Intensification des frappes au Liban
Les forces israéliennes ont mené des raids aériens intensifs contre des cibles au Liban, provoquant des destructions importantes et des pertes civiles. Selon des sources militaires, ces opérations visent des positions du Hezbollah, mais les frappes ont touché des zones résidentielles, suscitant l'indignation de la communauté internationale.
Les hôpitaux libanais sont débordés, et les organisations humanitaires appellent à un cessez-le-feu immédiat. Le gouvernement libanais a condamné ces attaques, les qualifiant de violation flagrante de la souveraineté nationale.
Réactions internationales
Plusieurs pays ont exprimé leur préoccupation face à cette escalade. La France a appelé à la retenue, tandis que les États-Unis ont réaffirmé leur soutien à Israël tout en demandant la protection des civils. L'ONU a convoqué une réunion d'urgence du Conseil de sécurité.
Netanyahou critique Trump
Parallèlement, Netanyahou a vivement critiqué Donald Trump pour ses récentes déclarations sur le conflit israélo-palestinien. Trump avait suggéré que les frappes israéliennes étaient excessives, ce qui a provoqué la colère du Premier ministre israélien.
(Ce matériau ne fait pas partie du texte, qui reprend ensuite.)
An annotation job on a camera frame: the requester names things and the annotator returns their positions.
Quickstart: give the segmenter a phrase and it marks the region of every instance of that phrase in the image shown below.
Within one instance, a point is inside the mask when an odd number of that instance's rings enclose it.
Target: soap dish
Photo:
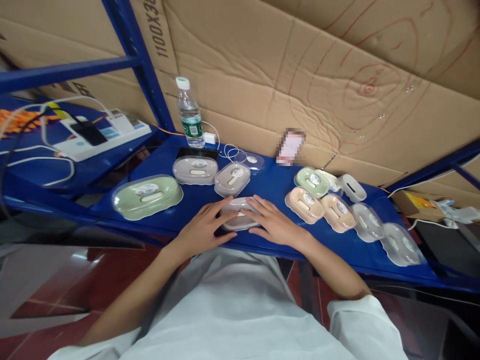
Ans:
[[[351,206],[351,212],[357,220],[356,233],[364,242],[373,243],[385,236],[384,223],[370,206],[359,202]]]
[[[252,174],[261,173],[265,168],[264,158],[251,152],[239,151],[233,161],[247,166]]]
[[[298,186],[285,196],[285,204],[307,224],[315,224],[325,213],[320,200]]]
[[[215,192],[224,197],[236,197],[250,181],[250,169],[240,162],[232,162],[215,176]]]
[[[402,226],[387,222],[383,224],[383,232],[385,237],[380,242],[392,263],[400,267],[425,263],[419,247]]]
[[[140,220],[177,205],[184,192],[168,175],[154,175],[127,182],[111,196],[113,209],[127,220]]]
[[[335,195],[338,195],[339,197],[341,197],[344,194],[344,190],[340,186],[339,179],[335,175],[332,175],[331,173],[328,173],[320,169],[317,169],[315,171],[318,174],[322,175],[325,179],[327,179],[329,194],[335,194]]]
[[[175,160],[172,171],[180,184],[213,185],[219,166],[210,157],[182,156]]]
[[[228,220],[221,227],[224,228],[226,231],[232,232],[246,230],[260,225],[258,222],[253,221],[248,216],[243,215],[240,212],[240,210],[242,209],[250,210],[261,216],[261,214],[257,210],[255,210],[247,203],[247,197],[237,197],[230,201],[228,204],[226,204],[224,207],[222,207],[220,210],[220,216],[225,213],[234,211],[238,212],[237,217]]]
[[[312,194],[315,198],[320,199],[329,190],[329,181],[319,174],[313,167],[302,168],[293,179],[298,187],[302,187]]]
[[[338,182],[353,203],[360,203],[367,198],[367,192],[352,175],[342,175],[338,178]]]
[[[325,209],[325,220],[337,233],[344,233],[356,225],[350,207],[337,195],[327,194],[321,198]]]

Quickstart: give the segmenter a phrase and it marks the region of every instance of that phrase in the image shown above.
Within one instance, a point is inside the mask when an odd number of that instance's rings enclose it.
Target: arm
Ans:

« Les propos de M. Trump sont irresponsables et nuisent à la sécurité d'Israël », a déclaré Netanyahou lors d'une conférence de presse. Il a accusé l'ancien président de minimiser la menace terroriste à laquelle Israël est confronté.
Analyse politique
Cette attaque verbale contre Trump est inhabituelle, car Netanyahou a longtemps entretenu des relations étroites avec l'ex-président américain. Les analystes y voient une tentative de consolider son soutien interne en période de crise.
Alors que les bombardements se poursuivent, la situation au Liban reste précaire. Les espoirs d'une désescalade rapide s'amenuisent, et la communauté internationale est appelée à intervenir pour éviter une catastrophe humanitaire.